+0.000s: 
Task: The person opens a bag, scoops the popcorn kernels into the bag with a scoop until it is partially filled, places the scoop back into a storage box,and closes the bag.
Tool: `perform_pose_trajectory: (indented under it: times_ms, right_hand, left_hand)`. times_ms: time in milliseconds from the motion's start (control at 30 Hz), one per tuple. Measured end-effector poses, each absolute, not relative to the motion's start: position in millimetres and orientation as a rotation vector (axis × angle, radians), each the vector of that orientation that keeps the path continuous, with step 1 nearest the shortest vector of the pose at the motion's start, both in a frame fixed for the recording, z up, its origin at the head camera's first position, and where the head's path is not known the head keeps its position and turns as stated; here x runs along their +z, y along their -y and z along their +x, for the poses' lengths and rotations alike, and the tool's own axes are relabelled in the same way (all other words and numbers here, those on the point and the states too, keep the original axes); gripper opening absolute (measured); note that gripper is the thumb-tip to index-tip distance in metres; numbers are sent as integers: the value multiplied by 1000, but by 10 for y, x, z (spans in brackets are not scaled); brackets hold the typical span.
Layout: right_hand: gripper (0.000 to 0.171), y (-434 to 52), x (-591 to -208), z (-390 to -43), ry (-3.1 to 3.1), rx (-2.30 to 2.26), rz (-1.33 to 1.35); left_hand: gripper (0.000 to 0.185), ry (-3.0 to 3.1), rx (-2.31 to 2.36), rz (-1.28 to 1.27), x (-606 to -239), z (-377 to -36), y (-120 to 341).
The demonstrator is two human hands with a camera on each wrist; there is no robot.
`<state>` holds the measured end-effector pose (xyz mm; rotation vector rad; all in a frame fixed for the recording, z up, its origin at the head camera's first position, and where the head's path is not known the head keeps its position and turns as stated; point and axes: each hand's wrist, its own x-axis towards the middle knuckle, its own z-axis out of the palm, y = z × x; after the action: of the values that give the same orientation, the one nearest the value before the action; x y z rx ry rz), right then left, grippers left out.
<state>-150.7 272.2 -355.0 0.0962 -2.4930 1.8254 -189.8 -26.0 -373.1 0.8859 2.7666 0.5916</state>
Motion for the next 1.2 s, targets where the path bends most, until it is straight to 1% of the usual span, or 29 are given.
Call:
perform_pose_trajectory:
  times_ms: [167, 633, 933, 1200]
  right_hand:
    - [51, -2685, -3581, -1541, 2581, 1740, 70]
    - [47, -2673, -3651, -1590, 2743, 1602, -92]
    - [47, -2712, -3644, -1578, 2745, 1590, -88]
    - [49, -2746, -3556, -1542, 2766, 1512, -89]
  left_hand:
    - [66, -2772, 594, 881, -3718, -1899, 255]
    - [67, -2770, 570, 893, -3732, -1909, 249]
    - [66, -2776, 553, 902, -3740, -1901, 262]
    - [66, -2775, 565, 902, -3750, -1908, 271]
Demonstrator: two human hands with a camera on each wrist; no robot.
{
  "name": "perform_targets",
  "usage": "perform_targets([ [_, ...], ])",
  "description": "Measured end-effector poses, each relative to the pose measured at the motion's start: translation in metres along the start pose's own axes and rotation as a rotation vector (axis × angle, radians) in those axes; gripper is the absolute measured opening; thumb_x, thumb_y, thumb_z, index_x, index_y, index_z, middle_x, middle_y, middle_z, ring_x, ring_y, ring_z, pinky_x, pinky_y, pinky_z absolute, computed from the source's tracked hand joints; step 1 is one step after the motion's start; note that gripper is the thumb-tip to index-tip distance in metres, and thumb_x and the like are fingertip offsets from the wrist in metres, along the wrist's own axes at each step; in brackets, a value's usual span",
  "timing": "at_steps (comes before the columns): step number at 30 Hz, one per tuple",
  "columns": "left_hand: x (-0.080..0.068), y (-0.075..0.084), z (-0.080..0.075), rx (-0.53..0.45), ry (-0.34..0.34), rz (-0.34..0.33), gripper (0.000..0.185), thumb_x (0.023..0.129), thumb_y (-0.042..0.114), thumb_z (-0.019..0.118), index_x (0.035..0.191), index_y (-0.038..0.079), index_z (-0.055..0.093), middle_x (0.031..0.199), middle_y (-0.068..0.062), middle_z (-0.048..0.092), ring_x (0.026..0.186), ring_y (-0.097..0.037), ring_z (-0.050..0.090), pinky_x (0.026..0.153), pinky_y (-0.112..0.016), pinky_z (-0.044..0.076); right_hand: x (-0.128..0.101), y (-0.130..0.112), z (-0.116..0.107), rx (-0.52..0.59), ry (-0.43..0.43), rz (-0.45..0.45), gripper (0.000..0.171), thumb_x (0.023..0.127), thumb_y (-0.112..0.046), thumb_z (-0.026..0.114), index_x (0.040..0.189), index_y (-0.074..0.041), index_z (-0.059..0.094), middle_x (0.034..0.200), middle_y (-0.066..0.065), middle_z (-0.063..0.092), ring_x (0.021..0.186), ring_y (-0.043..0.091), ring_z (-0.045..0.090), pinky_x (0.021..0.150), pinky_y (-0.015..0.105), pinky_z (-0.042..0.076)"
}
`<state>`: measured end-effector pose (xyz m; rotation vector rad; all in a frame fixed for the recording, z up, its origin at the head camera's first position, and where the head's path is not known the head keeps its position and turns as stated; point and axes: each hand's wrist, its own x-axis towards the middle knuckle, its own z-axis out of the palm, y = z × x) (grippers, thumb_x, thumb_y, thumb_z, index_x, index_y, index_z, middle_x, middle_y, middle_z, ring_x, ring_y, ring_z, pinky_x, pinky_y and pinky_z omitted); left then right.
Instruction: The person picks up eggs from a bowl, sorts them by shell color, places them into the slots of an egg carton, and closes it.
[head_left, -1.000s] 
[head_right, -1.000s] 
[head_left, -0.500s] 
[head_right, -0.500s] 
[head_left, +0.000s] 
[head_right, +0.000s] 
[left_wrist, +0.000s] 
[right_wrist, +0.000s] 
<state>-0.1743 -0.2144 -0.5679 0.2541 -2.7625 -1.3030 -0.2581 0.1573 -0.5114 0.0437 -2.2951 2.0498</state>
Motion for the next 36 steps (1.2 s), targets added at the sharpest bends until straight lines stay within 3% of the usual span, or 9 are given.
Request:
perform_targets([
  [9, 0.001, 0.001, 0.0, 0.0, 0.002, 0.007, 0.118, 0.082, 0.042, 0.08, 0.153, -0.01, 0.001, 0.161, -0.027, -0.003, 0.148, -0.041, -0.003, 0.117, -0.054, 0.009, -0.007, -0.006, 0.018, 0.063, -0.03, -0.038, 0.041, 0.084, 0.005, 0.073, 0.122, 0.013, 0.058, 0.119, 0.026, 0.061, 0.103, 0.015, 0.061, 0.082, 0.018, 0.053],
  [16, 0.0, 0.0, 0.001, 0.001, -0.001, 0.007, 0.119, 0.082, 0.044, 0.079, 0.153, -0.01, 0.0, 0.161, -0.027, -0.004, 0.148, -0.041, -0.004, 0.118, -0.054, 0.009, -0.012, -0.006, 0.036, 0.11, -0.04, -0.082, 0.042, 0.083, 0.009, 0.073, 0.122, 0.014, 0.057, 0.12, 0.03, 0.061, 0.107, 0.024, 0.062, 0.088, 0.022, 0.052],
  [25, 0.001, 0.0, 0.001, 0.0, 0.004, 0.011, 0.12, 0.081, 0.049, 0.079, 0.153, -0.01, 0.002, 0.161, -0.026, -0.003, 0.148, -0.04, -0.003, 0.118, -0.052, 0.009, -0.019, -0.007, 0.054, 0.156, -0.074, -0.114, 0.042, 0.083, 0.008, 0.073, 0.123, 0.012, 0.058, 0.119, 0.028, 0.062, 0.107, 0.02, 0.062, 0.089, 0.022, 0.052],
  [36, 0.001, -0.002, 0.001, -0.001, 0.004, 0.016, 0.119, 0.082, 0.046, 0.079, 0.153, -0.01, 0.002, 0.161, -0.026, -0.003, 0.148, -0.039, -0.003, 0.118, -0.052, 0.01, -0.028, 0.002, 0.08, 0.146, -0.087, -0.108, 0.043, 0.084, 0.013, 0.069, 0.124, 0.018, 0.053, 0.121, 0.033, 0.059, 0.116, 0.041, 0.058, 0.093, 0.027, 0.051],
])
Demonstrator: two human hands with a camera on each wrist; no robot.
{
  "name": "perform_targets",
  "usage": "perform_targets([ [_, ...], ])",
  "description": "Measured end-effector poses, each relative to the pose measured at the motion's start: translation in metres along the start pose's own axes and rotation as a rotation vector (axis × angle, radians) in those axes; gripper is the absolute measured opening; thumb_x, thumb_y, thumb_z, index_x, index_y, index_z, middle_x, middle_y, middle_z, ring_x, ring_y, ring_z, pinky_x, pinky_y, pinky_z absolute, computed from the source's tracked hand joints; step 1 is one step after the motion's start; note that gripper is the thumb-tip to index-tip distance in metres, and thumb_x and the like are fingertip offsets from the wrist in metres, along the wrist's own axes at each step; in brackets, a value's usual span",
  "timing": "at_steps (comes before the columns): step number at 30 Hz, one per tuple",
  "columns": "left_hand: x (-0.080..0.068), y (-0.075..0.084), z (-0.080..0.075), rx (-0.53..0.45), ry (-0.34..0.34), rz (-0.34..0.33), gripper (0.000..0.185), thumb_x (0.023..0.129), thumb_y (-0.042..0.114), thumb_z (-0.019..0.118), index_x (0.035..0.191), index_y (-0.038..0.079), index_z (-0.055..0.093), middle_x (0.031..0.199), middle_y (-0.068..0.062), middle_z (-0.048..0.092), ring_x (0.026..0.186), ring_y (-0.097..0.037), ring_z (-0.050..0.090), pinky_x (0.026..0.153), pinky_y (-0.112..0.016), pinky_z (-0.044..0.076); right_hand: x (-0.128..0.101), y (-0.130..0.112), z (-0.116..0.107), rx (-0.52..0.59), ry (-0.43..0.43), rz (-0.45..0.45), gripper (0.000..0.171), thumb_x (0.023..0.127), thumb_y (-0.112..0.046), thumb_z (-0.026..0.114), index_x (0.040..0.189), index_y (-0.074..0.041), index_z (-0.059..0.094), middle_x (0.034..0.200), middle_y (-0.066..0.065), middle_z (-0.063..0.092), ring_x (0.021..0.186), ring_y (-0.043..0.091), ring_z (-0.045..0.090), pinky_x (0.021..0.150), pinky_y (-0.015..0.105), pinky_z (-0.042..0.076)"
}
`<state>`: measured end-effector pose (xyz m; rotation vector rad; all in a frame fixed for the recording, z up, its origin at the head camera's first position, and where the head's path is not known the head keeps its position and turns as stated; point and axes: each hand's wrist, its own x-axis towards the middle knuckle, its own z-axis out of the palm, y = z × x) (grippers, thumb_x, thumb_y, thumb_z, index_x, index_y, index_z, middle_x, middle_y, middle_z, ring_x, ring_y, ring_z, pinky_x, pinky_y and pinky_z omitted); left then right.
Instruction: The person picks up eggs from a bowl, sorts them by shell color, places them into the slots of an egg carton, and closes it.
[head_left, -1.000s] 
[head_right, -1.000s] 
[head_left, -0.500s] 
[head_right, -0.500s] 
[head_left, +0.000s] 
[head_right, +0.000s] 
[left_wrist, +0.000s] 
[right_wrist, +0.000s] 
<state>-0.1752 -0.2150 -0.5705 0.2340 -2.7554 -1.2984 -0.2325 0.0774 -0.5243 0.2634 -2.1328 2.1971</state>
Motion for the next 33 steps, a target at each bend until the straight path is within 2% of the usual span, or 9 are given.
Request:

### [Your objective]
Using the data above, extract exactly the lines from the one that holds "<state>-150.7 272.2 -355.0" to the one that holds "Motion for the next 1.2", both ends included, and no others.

### [Answer area]
<state>-150.7 272.2 -355.0 0.0962 -2.4930 1.8254 -189.8 -26.0 -373.1 0.8859 2.7666 0.5916</state>
Motion for the next 1.2 s, targets where the path bends most, until it is straight to 1% of the usual span, or 29 are given.

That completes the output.